(Saved data entries)
=== Section Start ===
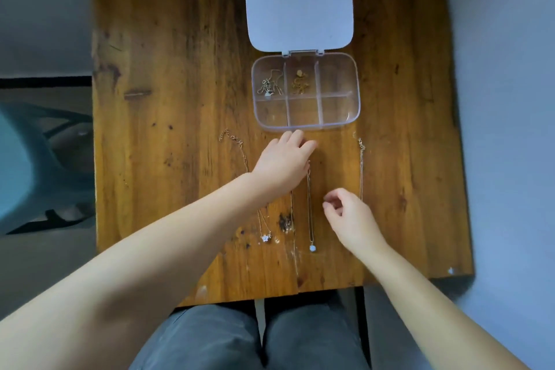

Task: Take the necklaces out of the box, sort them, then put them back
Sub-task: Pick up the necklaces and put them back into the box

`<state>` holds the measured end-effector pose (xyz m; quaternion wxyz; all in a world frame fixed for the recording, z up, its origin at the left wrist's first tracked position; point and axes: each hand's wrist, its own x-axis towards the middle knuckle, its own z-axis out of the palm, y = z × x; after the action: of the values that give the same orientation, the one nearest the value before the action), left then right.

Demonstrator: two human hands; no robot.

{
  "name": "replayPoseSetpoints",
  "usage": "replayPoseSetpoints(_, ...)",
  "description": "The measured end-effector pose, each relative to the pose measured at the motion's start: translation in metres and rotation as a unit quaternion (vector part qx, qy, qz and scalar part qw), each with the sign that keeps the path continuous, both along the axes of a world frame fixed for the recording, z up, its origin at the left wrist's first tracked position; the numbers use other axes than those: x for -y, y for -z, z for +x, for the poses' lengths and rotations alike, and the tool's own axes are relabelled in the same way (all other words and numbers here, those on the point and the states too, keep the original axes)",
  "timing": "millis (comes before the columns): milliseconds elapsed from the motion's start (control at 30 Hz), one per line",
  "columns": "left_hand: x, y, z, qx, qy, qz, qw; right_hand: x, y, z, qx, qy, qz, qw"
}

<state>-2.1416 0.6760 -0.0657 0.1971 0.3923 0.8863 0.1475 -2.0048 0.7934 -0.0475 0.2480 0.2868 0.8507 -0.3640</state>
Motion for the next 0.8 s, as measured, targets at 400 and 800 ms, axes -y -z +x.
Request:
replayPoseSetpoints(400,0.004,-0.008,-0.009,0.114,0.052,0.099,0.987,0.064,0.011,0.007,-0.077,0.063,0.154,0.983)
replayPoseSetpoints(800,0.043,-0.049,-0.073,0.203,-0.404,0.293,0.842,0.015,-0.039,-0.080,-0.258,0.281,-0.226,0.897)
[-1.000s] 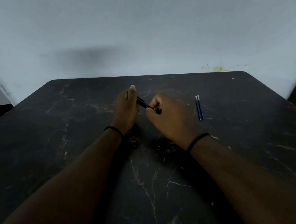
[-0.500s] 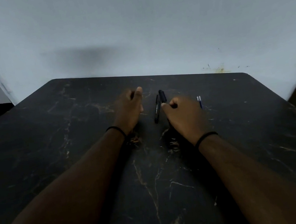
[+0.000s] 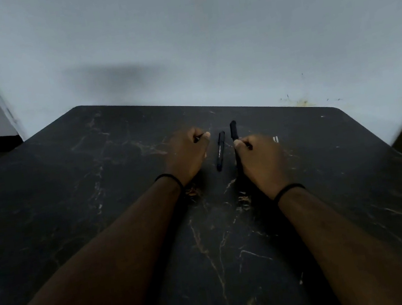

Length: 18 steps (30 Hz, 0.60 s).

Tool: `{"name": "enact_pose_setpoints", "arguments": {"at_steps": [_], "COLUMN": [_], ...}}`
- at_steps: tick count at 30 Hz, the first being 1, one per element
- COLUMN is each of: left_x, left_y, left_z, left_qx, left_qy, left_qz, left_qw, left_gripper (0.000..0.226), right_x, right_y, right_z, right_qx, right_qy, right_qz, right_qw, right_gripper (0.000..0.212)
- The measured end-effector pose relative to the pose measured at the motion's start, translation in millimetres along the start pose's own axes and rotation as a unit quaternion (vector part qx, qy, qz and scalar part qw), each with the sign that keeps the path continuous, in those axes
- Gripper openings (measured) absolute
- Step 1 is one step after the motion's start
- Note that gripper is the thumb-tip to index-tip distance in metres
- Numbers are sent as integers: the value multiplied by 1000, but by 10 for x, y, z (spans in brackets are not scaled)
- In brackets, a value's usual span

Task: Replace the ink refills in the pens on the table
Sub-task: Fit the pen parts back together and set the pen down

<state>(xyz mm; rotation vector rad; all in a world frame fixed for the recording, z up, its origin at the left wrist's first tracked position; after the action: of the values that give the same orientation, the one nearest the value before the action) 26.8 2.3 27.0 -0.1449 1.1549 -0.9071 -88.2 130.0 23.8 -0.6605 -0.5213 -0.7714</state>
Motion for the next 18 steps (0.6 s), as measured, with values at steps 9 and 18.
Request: {"name": "enact_pose_setpoints", "arguments": {"at_steps": [9,18], "left_x": [-27,-14], "left_y": [-2,-4], "left_z": [-21,-10], "left_qx": [25,-4], "left_qy": [112,218], "left_qz": [15,94], "left_qw": [993,971], "left_gripper": [30,21], "right_x": [56,145], "right_y": [62,146], "right_z": [-72,-105], "right_qx": [62,111], "right_qy": [-165,-147], "right_qz": [-9,17], "right_qw": [984,983], "right_gripper": [38,21]}}
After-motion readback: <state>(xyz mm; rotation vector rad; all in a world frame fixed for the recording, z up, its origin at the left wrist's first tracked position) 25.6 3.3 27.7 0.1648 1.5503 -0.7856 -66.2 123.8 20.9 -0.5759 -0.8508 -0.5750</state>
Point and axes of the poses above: each hand's wrist, its own y-axis away from the middle knuckle, its own z-axis out of the back of the hand, x = y × z, the point moved 4 cm from there along -y, towards the middle knuckle, and after that the axes turned 7 degrees about -z, right-handed, at the moved point
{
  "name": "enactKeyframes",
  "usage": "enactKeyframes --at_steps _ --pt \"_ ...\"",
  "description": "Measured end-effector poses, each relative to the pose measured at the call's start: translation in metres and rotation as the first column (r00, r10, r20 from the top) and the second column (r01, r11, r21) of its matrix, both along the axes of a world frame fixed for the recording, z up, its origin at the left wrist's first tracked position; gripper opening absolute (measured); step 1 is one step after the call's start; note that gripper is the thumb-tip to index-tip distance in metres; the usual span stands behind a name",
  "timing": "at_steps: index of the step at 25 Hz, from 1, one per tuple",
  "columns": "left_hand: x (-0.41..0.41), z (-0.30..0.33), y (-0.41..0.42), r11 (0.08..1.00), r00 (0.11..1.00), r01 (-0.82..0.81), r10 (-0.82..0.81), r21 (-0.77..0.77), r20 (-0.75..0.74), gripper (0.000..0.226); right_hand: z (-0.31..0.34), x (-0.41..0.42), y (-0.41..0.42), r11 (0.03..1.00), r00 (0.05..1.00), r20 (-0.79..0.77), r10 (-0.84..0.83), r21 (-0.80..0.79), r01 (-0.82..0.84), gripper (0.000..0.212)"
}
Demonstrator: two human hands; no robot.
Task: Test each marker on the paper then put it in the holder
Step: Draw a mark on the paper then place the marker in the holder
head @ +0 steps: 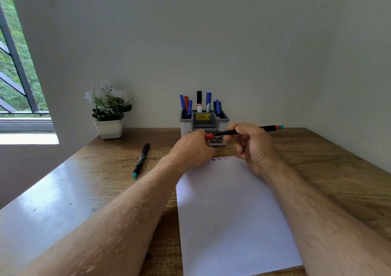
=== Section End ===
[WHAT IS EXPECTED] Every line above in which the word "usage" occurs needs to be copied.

[RESULT OF THIS EXERCISE]
  "usage": "replayPoseSetpoints(_, ...)",
  "usage": "enactKeyframes --at_steps _ --pt \"_ ...\"",

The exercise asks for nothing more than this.